僕はバツが悪くて、ちゃんと顔を見ていなかったみたいです。


朱さんが指差す姐御の顔は、テヘヘと笑いながらも般若のソレ。

口からなんか、蒸気みたいなのが見える。

幻覚?

姐御、人間やめ過ぎだよ。


「へへへ。今日はねー、バーベキューをするの。メスゴリラの肉をねー、バーベキューするの。だからねー、てめえらには構ってあげられねーの。おわかり?」


サイコパス?

沸々と湧き上がってくる衝動を必死に笑顔で抑えているつもりなのだろう。

だけど、漏れ出てます。

至る所から、漏れ出てます。


ニコニコのギトギトな笑顔で僕らを見る姐御に、しっかり体の芯から震えをきたす僕ら3人。

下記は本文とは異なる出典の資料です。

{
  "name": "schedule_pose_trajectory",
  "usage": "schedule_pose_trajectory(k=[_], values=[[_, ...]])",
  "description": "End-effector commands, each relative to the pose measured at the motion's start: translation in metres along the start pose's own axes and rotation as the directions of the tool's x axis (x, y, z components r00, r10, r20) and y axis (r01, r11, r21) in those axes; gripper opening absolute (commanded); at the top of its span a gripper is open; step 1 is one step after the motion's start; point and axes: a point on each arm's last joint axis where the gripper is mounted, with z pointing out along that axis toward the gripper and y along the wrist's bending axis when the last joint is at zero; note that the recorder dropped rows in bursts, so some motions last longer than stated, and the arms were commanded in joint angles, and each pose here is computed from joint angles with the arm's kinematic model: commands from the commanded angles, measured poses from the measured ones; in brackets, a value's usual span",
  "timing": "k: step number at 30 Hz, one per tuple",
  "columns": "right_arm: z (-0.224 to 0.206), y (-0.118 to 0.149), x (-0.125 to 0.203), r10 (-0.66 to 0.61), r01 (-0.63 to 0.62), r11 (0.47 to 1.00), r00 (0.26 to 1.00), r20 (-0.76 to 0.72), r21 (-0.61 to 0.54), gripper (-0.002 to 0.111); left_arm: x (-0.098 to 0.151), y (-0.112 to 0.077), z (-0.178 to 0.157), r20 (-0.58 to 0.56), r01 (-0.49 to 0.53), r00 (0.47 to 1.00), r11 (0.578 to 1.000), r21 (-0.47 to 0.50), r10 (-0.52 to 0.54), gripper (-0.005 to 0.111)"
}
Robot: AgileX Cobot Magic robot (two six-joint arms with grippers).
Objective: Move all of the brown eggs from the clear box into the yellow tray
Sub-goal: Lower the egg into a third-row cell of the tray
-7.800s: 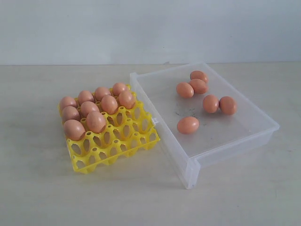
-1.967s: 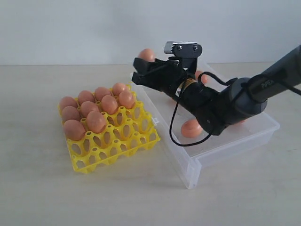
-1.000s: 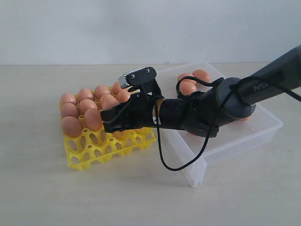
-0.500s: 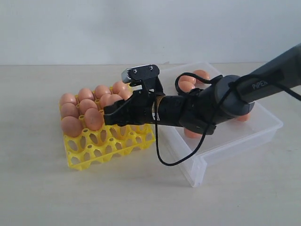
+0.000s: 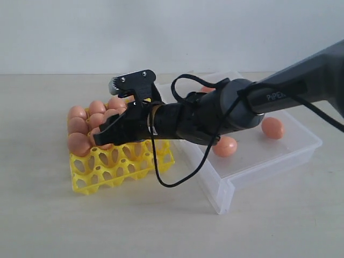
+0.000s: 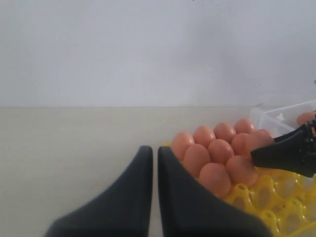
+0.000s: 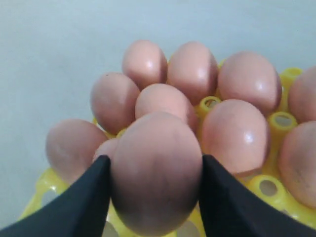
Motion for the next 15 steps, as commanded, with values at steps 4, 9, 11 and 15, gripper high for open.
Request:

「朱さんや。今日は君に全権を委任しますからね。ンガンガとディミ助を手足のようにお使い?」


「わ、わかった。しかし、あの第三隊が一騎打ちを見逃すとは思えんが」


朱さんの言う通り。

いくらデイジーさんが姐御との戦闘を楽しみ?にしてたとしても、それをアナさん達が見過ごす筈がない。

絶対に、決め切るタイミングで横槍を入れてくるはず。


「おバカちゃんなの?朱さんや。ねえ?愚問過ぎぬ?それ、愚問過ぎぬ?」


「あ、あ?ま、まさか?全部を?」


何を言っているのだろう?

姐御がお怒りなのはわかるけど。

全部って?


「メスゴリラの後ろから子ゴリラが現れようと、私の背後でその子ゴリラがドラミングしようと、私に近寄るゴリラ子ゴリラどもは殲滅、これ至極当然の理である。案ずるな皆の者。妾は誰ぞ?」


「「魔王さまです!!」」


ま、まさかだ!

朱さんの発言はそういう意味か!


条件反射的に全員で呼応したけど、本当に大丈夫なのだろうか。

第一隊の時も、『タルタルは任せろ』と言い飛び出して行き、結果イヴァンさんまでも加わっての2対1を難なくこなしていた姐御。

その実力は、僕ら第二隊が一番誰よりも絶対に何が何でも最も知り尽くしているけど、さすがに丸々一隊相手にするのは、どうかと。


いや、待てよ。

なにも全部任せろと言われている訳ではない。

僕らも相手と同じ数だけ隊員がいるんだ!

しっかりしなくては!


今日の指揮は副隊長の朱さん。

ちゃんと指示を聞いて、迅速な対応を心掛けよう!

っていうか今日も昨日も一昨日も基本細かい指揮は朱さんが行なっている。

言ったら召されるので言わないけど。


未だに笑顔をとりあえず貼っつけている我らが隊長。

通称、生物界最恐の魔王さまは、僕らの忠誠心に御納得なされたようで、クルリと背を向けた。


「あー、だがしかし。ンガンガ。其方に一刻の猶予を与える。誉と思え」


「は!!と言いますと!?」


直立不動のカメンガさん。


「先の戦での醜態はらさでおくべきか。其方先陣を切り、突っ込むが良い。一つなんでも良い。ぶちかまして来るまでは帰って来るでない」


「あ!有り難きお言葉!!必ずやドカンと一発ブチかましてご覧に入れます」


「うぃ」


短く、灰色の脳細胞的な返事を返し、歩を進め始めた姐御の小さくて悍ましい背中を僕らは黙ってついて行く。




※この隊は恐怖により統括されています。